**Description of the task:** Retype the listing that follows without a single change.

**Data shown:**
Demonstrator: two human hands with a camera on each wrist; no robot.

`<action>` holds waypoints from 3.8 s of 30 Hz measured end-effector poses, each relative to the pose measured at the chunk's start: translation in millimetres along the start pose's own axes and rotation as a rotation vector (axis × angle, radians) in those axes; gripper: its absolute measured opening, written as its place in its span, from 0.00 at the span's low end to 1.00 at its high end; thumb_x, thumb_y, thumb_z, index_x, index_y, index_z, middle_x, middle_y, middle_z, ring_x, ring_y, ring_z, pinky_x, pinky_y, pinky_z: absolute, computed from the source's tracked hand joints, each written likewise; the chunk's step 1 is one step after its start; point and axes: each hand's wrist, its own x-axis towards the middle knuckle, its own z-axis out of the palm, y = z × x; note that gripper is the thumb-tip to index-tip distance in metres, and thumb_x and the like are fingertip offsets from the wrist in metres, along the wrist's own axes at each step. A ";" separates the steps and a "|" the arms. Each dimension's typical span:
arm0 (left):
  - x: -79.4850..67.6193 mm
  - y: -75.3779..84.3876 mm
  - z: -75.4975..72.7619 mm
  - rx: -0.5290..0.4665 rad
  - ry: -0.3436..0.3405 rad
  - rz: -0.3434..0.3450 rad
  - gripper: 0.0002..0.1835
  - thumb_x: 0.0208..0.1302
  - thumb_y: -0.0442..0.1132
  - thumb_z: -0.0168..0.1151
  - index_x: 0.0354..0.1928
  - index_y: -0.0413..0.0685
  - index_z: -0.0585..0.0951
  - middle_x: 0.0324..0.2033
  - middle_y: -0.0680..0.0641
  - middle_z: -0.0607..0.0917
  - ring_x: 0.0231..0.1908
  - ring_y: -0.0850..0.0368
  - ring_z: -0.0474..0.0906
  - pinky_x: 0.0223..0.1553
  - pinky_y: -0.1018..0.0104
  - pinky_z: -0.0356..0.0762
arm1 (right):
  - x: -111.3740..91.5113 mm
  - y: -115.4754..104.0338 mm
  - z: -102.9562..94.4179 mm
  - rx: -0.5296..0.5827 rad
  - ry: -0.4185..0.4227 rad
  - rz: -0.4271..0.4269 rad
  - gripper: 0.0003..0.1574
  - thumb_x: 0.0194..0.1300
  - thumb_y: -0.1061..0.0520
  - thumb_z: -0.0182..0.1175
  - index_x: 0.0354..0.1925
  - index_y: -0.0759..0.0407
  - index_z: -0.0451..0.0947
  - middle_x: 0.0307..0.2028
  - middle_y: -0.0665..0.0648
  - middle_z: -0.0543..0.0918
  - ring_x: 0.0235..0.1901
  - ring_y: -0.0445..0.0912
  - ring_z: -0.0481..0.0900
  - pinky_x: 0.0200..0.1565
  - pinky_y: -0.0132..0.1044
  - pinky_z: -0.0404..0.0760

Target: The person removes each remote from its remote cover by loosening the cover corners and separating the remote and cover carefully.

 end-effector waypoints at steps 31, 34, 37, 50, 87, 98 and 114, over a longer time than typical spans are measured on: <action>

**Task answer:**
Demonstrator: two human hands with a camera on each wrist; no robot.

`<action>` holds waypoints from 3.8 s of 30 Hz measured end-effector poses, each relative to the pose measured at the chunk's start: translation in millimetres along the start pose's own axes and rotation as a rotation vector (axis × angle, radians) in those axes; gripper: its absolute measured opening, written as its place in its span, from 0.00 at the span's low end to 1.00 at its high end; thumb_x, thumb_y, thumb_z, index_x, index_y, index_z, middle_x, middle_y, middle_z, ring_x, ring_y, ring_z, pinky_x, pinky_y, pinky_z: absolute, computed from the source's tracked hand joints, each written likewise; the chunk's step 1 is one step after its start; point and axes: each hand's wrist, its own x-axis towards the middle knuckle, its own z-axis out of the palm, y = z × x; note that gripper is the thumb-tip to index-tip distance in metres, and thumb_x and the like are fingertip offsets from the wrist in metres, along the wrist's own axes at each step. A ";" separates the steps and a "|" the arms. Each dimension's typical span:
arm0 (left):
  - x: -79.4850..67.6193 mm
  - y: -75.3779..84.3876 mm
  - z: -75.4975..72.7619 mm
  - rx: -0.5290..0.4665 rad
  - ry: -0.3436..0.3405 rad
  - rz: -0.3434..0.3450 rad
  - gripper: 0.0002..0.1835
  - thumb_x: 0.0208..0.1302
  - thumb_y: -0.0442..0.1132
  - thumb_z: -0.0168..0.1151
  - index_x: 0.0354..0.1928
  - index_y: -0.0413..0.0685
  - index_z: -0.0585..0.0951
  - middle_x: 0.0324..0.2033
  - middle_y: -0.0680..0.0641
  - middle_z: -0.0607..0.0917
  - ring_x: 0.0231..0.1908
  - ring_y: -0.0850..0.0368
  - ring_z: -0.0474..0.0906
  - pinky_x: 0.0223..0.1553
  - pinky_y: -0.1018..0.0104
  - pinky_z: -0.0356..0.0762
arm1 (right):
  - x: -111.3740..91.5113 mm
  - y: -115.4754..104.0338 mm
  - z: -102.9562..94.4179 mm
  - rx: -0.5296..0.5827 rad
  - ry: -0.4185..0.4227 rad
  - rz: -0.4271..0.4269 rad
  - gripper: 0.0003..0.1574
  - thumb_x: 0.0194..0.1300
  - thumb_y: -0.1061..0.0520
  - thumb_z: -0.0182..0.1175
  - index_x: 0.0354..0.1925
  - index_y: -0.0759..0.0407
  - index_z: -0.0451..0.0947
  - middle_x: 0.0307..0.2028
  - middle_y: -0.0665..0.0648
  - middle_z: -0.0543..0.0918
  - ring_x: 0.0235..0.1901
  - ring_y: -0.0445..0.0912
  - ring_z: -0.0481..0.0900
  - pinky_x: 0.0200..0.1565
  - pinky_y: -0.0132..0.1044
  - pinky_z: -0.0404..0.0760

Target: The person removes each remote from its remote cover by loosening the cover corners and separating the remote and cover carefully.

 end-effector waypoints at steps 31, 34, 37, 50, 87, 98 and 114, over a longer time than typical spans are measured on: <action>

This exercise requires no additional answer.